MAGNETIC FIELD 1. OBJECTIVES When current exists in an infinitely long straight wire, a B field will exist in the region surrounding the wire. If the current is constant in time, the B field that exists will be constant in time at a given point. This presence of the constant B field can be detected by a small compass. If the current in the wire is time-varying, the B field that exists will also be time-varying. This time-varying B field can be detected by the electric field that it induces in a small inductor coil placed near the wire. In this laboratory, measurements on an apparatus with a long straight current-carrying wire will be used to accomplish the following objectives: 1.1 Determination of the direction of the B field surrounding a long straight wire using a compass. 1.2 Confirmation that the direction of the B field near the wire is consistent with the right-hand rule that relates the current direction to the direction of the B field. 1.3 Determination of the induced voltage in a small inductor coil placed near a long straight wire as a relative measurement of the B field. 1.4 Demonstration that the magnitude of the B field surrounding a long straight wire decreases with increasing r, where r is the perpendicular distance from the wire. 1.5 Determination of the induced voltage in a small inductor coil as a function of the ac current in a long straight wire. 1.6 Determination of the induced voltage in a small inductor coil as a function of the frequency of the ac current in a long straight wire.

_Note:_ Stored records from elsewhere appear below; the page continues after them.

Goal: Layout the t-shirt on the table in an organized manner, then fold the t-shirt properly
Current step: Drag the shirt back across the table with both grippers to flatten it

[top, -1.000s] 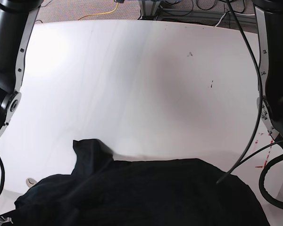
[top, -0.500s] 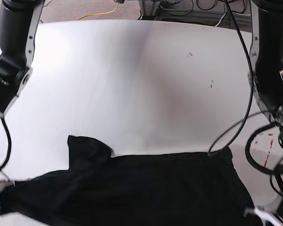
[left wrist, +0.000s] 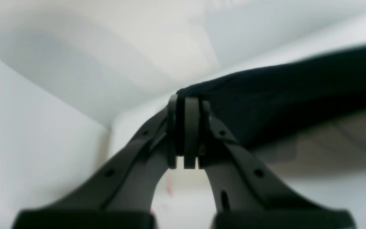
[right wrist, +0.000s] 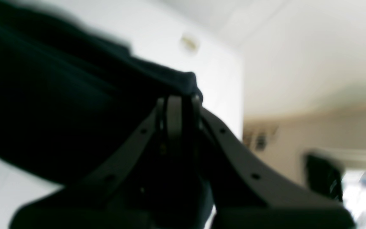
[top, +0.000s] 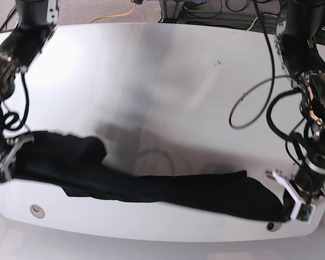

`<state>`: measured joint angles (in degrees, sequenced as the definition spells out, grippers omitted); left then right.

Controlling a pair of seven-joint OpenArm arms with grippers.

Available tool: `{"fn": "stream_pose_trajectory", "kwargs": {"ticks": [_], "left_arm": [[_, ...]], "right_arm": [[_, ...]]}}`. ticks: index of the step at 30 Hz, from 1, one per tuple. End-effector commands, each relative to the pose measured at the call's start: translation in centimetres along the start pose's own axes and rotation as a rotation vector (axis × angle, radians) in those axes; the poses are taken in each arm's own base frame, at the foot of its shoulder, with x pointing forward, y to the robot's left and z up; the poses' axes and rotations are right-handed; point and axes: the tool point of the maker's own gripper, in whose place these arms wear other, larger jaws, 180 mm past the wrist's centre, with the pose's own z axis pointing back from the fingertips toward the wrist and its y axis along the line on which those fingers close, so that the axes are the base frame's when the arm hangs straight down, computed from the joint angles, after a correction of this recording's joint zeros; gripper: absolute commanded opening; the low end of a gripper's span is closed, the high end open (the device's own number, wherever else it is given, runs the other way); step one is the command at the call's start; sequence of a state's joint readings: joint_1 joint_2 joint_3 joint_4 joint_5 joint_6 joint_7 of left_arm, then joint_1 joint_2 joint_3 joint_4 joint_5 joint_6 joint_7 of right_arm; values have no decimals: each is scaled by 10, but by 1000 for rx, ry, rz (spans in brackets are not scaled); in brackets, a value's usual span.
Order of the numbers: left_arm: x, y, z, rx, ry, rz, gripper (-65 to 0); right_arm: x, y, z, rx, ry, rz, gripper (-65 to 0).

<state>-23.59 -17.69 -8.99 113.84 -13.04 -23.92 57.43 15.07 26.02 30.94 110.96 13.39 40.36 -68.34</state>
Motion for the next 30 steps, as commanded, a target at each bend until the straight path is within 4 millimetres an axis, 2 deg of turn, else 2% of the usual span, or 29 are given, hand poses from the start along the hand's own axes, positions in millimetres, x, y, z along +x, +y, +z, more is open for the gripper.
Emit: {"fn": "stream_pose_trajectory", "kwargs": {"ticks": [1, 4, 7, 9, 11, 12, 14, 21, 30], "left_arm": [[-15, 5, 8, 29, 19, 22, -650], [-52, 0, 16, 22, 93, 85, -650], [-79, -5, 25, 7, 148, 121, -650], [-103, -11, 34, -9, 203, 141, -650], [-126, -8, 47, -1, 251, 171, -650], [-131, -8, 50, 1, 263, 177, -650], [-154, -10, 63, 2, 315, 205, -650], [-207, -14, 101, 17, 461, 238, -650], [-248, -21, 136, 28, 586, 266, -650]], "right_arm": [[-7, 1, 11, -19, -8, 0, -634], [-33, 19, 13, 22, 43, -12, -634], [-48, 33, 14, 60, 70, -19, -634], [-63, 44, 16, 87, 106, -15, -634], [-77, 53, 19, 112, 138, -9, -634], [-79, 54, 19, 117, 142, -8, -634], [-90, 63, 22, 149, 163, -10, -634], [-121, 93, 30, 224, 230, -35, -634], [-161, 127, 45, 300, 327, -67, -634]]}}
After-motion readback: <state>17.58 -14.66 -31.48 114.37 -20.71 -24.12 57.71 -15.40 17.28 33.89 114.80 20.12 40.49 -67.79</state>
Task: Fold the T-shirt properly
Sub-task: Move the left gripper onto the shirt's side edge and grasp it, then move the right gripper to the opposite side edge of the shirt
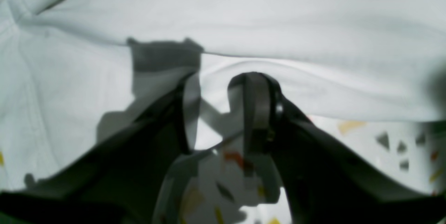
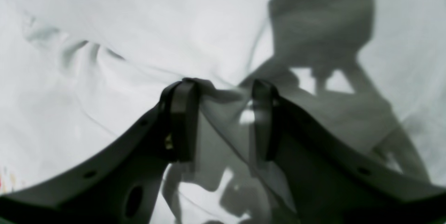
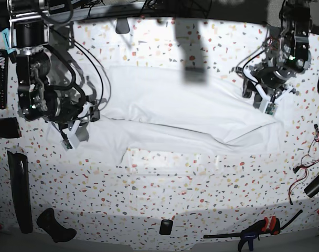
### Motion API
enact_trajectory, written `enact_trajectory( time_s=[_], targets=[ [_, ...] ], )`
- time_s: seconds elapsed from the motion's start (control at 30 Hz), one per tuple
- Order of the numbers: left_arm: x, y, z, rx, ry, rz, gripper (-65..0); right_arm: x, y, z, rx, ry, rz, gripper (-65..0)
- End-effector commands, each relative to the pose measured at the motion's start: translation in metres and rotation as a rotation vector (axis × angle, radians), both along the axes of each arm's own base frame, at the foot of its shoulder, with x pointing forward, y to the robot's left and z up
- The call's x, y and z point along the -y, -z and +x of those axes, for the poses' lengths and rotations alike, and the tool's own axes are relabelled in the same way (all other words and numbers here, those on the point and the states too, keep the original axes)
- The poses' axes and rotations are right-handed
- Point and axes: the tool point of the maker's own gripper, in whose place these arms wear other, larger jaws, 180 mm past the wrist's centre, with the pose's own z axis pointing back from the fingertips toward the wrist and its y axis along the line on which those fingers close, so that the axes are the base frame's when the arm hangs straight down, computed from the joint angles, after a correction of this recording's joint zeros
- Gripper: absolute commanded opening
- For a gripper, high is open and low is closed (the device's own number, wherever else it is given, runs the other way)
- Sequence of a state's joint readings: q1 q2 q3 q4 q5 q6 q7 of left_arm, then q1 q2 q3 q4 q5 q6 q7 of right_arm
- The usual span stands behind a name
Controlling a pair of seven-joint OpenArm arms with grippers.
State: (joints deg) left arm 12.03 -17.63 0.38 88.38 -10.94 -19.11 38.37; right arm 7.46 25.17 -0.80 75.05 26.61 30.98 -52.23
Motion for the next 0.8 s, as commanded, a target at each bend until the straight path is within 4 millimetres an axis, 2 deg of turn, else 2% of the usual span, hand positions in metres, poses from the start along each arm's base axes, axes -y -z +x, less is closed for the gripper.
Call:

2. EQUIPMENT LIST 2.1 Direct-current power supply 2.2 Sine-wave generator 2.3 Digital voltmeter 2.4 Digital ammeter 2.5 A 100-mH inductor coil (length ≈ 1 cm and inside diameter ≈ 0.5 cm) 2.6 Small compass; long straight wire apparatus. (Consists of a frame on which a continuous strand of wire is wrapped for 10 loops. The 10 strands are taped together over a length of approximately 40 cm to approximate a wire whose current is 10 times the current in a single strand of the wire.)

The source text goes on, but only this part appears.